Step into “Jam On It,” members of Newcleus rocking the mic, beat is fresh. Then read Lennon Remembers, a two-part interview with John Lennon conducted by Jann Wenner for the December 1970 and January 1971 issues of Rolling Stone. Lennon begins the interview a bit rancorous and sour grapes. The Beatles had broken up eight months prior, and Lennon seems convinced that the 1960s cultural revolution failed to produce real change. “Nothing happened except that we all dressed up,” he says. “The same bastards are in control, the same people are runnin’ everything, it’s exactly the same. […]. We’ve grown up a little, all of us, and there has been a change and we are a bit freer and all that, but it’s the same game” (12).
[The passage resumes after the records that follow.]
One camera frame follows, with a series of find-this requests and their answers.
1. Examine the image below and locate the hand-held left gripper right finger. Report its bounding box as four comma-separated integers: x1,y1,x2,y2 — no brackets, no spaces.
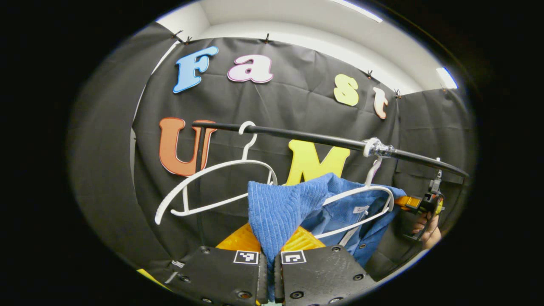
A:
274,225,377,306

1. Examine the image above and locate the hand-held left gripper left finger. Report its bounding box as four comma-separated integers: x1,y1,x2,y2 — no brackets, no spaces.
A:
137,222,269,306

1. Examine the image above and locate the blue shirt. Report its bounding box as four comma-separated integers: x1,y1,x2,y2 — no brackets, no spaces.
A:
248,172,406,302

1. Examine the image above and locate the white plastic hanger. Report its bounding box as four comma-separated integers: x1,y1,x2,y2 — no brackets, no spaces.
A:
314,137,396,239
154,121,278,225

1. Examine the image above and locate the black clothes rack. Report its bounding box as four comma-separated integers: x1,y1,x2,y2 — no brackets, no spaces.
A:
192,122,469,247

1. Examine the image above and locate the black backdrop cloth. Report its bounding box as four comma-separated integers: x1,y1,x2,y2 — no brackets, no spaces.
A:
68,23,476,281

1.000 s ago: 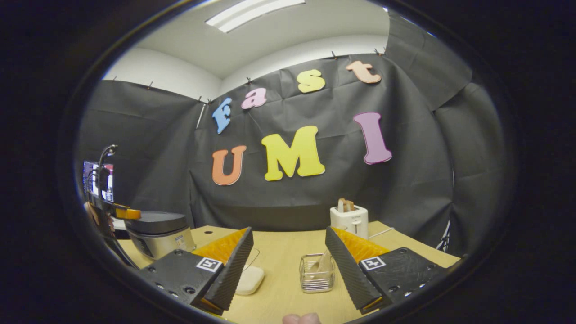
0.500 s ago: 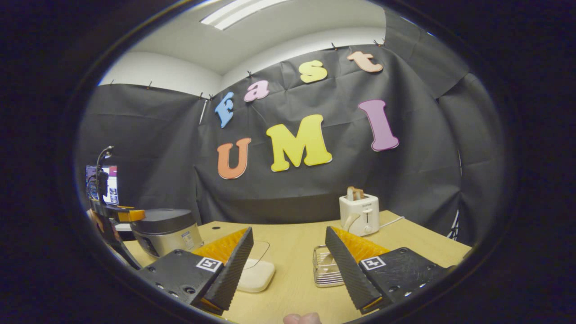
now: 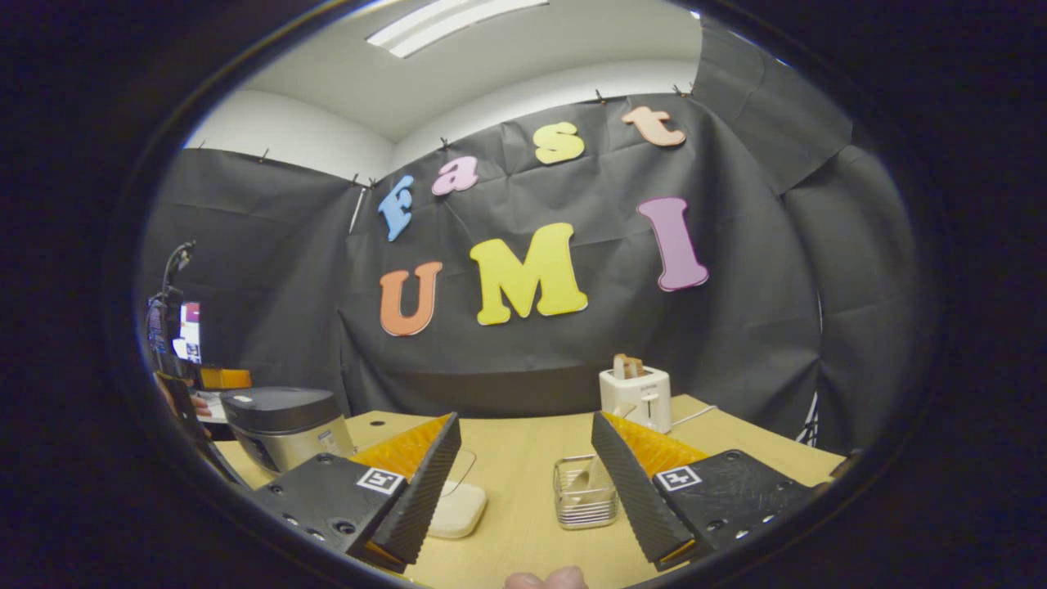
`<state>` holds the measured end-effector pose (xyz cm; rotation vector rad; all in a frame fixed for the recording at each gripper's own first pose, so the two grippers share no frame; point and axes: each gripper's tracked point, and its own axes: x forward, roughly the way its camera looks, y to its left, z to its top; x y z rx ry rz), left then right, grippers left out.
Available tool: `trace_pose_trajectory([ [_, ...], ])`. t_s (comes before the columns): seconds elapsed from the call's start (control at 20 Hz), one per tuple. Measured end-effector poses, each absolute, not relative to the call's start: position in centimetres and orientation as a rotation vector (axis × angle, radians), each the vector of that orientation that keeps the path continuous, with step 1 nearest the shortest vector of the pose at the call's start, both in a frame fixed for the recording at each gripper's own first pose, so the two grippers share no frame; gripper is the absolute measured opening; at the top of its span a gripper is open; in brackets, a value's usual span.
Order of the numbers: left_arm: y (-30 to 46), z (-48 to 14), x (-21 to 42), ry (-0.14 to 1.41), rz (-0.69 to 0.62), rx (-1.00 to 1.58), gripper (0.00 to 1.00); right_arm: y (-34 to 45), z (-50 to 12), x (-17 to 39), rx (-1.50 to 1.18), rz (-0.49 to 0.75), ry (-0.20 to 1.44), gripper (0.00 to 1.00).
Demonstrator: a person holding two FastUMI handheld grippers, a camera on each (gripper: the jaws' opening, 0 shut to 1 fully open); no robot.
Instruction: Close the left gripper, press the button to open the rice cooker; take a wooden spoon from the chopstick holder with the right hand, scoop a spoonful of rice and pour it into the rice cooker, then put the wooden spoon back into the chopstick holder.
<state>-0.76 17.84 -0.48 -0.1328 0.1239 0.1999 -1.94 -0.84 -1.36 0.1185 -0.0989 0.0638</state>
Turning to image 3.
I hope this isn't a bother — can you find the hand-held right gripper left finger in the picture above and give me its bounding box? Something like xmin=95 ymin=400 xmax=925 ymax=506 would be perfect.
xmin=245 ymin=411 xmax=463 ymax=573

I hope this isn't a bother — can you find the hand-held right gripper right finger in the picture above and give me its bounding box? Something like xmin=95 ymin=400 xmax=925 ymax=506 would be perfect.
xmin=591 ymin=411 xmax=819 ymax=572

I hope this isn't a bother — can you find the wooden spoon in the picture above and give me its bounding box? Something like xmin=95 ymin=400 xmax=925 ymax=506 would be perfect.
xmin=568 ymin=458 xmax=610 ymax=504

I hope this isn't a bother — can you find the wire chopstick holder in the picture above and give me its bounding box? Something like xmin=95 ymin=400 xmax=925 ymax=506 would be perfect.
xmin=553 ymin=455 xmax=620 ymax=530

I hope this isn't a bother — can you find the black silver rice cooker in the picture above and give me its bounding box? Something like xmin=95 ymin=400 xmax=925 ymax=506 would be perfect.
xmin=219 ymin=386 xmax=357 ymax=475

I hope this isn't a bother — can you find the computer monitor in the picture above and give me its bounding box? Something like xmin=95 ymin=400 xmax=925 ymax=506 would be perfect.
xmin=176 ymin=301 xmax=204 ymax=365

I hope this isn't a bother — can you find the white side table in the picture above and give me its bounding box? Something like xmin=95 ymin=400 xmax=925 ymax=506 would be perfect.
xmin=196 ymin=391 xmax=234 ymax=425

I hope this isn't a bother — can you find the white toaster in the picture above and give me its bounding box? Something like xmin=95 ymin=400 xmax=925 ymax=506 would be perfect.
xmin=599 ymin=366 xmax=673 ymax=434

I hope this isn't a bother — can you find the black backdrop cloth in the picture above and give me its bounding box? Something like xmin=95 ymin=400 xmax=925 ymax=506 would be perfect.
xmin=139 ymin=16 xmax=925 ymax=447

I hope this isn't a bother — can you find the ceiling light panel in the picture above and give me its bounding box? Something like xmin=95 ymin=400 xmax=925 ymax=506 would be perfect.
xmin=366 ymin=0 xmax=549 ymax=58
The band’s final years were in Lennon’s view humiliating and awful. People were thrust on them and would touch them. To recover, he made his first solo album, John Lennon/Plastic Ono Band, released the same month as the interview. The album cover features John and Yoko relaxing under a tree beside a lake at Lennon’s Tittenhurst Park estate. A church bell rings in the opening seconds of “Mother,” the first track on Side A.

By the time of “Working Class Hero,” my thoughts are of primal scream therapy and psychic restitution. That’s what one seeks through psychotherapy, is it not? “Psychic restitution”? It all seems a bit too rooted in the past. It is time instead to re-read Eroding Witness by Nathaniel Mackey.